↓↓↓
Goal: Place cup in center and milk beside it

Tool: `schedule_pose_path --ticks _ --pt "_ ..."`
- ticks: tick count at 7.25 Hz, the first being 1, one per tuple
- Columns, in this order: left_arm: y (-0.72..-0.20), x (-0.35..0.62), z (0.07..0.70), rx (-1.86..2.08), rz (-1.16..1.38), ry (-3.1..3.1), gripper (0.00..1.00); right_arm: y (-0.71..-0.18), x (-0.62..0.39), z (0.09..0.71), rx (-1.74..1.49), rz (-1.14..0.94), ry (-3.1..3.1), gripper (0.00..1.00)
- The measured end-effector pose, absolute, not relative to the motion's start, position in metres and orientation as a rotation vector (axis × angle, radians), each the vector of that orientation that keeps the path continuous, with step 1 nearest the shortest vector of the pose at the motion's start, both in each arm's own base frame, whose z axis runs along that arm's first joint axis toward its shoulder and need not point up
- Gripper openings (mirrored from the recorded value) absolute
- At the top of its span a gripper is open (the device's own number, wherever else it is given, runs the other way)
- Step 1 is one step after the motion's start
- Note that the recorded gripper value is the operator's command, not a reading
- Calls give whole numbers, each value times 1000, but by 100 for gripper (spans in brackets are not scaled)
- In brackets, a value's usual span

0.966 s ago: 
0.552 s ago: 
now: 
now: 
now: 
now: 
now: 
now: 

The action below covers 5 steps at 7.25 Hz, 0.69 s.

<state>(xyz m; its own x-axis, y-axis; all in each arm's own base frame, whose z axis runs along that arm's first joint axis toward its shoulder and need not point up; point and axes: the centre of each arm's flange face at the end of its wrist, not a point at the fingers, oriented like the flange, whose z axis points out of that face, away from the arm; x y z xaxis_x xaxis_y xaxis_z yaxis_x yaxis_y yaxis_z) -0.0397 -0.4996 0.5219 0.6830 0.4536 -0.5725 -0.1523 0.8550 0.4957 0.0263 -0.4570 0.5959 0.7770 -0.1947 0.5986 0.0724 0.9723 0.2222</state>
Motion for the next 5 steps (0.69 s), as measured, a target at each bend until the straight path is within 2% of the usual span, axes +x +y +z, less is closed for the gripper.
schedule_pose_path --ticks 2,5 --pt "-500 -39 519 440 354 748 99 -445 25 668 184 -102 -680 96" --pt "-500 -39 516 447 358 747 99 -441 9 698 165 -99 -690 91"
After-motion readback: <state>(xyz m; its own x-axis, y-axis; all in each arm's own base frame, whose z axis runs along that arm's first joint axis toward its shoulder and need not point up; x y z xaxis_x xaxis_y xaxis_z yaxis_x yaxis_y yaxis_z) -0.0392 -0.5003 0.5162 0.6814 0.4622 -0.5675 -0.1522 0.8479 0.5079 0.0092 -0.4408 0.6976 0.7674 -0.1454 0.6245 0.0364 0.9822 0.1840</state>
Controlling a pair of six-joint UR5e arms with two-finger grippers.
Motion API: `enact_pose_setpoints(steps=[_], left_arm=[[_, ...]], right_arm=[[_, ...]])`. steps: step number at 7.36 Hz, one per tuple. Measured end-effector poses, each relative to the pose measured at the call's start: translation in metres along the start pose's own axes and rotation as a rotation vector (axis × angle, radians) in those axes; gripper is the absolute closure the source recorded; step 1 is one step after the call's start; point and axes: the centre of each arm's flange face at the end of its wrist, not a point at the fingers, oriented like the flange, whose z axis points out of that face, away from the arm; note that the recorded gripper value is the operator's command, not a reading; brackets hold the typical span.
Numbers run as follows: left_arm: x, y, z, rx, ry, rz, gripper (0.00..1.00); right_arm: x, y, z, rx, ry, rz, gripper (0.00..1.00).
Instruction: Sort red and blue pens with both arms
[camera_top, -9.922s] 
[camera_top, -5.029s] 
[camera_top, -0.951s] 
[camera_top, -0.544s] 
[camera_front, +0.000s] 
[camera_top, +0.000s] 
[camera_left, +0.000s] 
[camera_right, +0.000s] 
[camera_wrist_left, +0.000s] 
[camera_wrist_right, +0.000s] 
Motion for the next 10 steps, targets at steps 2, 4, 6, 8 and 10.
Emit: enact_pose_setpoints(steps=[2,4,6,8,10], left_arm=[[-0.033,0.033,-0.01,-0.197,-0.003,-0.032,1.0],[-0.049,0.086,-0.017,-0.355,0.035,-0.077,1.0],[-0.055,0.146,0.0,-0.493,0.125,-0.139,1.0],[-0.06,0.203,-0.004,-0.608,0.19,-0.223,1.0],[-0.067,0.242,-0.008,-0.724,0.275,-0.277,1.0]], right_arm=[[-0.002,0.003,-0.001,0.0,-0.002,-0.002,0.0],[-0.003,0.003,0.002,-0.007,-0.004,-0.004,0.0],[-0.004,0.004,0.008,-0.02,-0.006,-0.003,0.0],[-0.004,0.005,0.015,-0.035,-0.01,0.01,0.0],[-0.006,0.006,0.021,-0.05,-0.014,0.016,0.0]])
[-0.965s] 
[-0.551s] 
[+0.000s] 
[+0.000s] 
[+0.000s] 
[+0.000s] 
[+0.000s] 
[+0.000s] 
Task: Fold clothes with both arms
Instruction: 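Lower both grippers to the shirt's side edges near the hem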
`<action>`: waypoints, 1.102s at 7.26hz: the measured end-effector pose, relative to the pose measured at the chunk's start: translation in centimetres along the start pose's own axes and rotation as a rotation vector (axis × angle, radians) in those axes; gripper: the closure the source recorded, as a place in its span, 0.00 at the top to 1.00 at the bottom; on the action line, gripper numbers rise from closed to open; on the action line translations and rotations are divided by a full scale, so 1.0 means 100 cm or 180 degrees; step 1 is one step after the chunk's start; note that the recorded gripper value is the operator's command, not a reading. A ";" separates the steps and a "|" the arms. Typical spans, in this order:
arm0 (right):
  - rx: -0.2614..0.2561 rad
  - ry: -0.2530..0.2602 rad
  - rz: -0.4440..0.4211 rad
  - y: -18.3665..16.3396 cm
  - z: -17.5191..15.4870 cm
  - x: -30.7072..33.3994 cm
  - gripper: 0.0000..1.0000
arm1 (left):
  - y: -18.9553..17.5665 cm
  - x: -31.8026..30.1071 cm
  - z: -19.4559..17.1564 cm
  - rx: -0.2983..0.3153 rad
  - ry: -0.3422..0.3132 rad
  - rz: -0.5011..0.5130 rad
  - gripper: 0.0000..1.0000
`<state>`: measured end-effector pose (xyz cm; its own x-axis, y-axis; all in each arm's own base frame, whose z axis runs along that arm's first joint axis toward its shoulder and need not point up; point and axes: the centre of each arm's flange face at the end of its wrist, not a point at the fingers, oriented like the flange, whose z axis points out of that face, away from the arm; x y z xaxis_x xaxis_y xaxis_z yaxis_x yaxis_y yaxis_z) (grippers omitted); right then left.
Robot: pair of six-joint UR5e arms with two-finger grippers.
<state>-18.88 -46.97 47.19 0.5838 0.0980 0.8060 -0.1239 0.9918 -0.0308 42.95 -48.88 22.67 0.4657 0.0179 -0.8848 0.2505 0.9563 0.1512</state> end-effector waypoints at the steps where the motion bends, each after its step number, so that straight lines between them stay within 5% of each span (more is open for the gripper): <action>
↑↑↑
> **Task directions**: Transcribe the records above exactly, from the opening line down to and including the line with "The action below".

> **Task result**:
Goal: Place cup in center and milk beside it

Tool: `schedule_pose_path --ticks _ --pt "_ ..."`
- ticks: tick count at 7.25 Hz, the first being 1, one per tuple
- Columns, in this order: left_arm: y (-0.72..-0.20), x (-0.35..0.62), z (0.07..0.70), rx (-1.86..2.08), rz (-1.16..1.38), ry (-3.1..3.1), gripper (0.00..1.00); right_arm: y (-0.71..-0.18), x (-0.62..0.39), z (0.09..0.71), rx (-1.74..1.49), rz (-1.14..0.94), ry (-3.1..3.1), gripper (0.00..1.00)
- The measured end-effector pose, absolute, not relative to the motion's start, position in metres and orientation as a rotation vector (axis × angle, radians), each the vector of that orientation that keeps the path continuous, with step 1 nearest the shortest vector of the pose at the motion's start, both in each arm's own base frame, whose z axis runs along that arm's first joint axis toward its shoulder and need not point up
- Gripper openings (mirrored from the recorded value) absolute
- At the top of its span a gripper is open (the device's own number, wherever else it is given, runs the other way)
- Step 1 is one step after the motion's start
- Note that the recorded gripper value is the operator's command, not a reading
- Calls give whole numbers, each value times 1000, but by 100 for gripper (spans in brackets are not scaled)
- In brackets, a value's usual span

0.966 s ago: 
0.552 s ago: 
now: 
now: 
now: 
now: 
now: 
now: 

The action below covers 5 steps at 7.25 Hz, 0.69 s.

Nothing further is required of this output.